Activity:
Go through the listing below and work out how many lines hold "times"; reply with the figure alone.
[Input data — start]
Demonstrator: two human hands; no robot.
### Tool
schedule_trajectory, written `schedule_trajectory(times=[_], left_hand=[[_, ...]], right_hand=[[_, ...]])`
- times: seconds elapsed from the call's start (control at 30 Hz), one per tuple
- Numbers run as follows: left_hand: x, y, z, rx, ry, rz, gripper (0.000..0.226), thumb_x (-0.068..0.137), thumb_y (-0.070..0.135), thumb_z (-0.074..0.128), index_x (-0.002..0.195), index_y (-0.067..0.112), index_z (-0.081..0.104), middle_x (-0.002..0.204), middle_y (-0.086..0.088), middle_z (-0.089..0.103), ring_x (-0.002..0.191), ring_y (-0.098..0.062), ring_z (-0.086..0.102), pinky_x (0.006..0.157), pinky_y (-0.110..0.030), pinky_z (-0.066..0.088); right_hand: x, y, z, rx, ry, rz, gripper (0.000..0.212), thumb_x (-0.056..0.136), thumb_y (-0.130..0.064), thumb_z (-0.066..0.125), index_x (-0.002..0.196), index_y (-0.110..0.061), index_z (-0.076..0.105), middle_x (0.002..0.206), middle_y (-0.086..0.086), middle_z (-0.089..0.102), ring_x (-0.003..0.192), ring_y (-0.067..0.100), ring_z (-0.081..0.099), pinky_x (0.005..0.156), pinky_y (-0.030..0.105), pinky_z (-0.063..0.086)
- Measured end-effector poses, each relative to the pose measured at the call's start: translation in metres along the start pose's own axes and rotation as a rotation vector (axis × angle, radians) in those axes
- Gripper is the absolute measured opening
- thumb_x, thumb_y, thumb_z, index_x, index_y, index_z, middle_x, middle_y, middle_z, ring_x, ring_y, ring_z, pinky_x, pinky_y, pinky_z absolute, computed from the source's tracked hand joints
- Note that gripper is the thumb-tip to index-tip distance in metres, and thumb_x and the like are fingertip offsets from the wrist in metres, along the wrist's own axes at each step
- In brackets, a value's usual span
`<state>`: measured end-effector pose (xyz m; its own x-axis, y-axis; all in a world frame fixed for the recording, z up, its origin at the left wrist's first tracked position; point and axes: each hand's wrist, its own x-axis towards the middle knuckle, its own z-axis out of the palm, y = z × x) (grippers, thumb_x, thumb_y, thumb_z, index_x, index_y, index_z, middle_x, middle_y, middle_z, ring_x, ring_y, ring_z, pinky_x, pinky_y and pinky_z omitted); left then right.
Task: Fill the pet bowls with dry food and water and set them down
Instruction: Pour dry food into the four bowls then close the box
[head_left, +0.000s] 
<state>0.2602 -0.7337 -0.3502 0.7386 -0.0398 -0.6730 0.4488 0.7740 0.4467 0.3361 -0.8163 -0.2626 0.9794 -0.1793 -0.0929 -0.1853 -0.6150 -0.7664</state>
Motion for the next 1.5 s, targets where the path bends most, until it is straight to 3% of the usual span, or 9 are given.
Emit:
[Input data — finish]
Solution:
2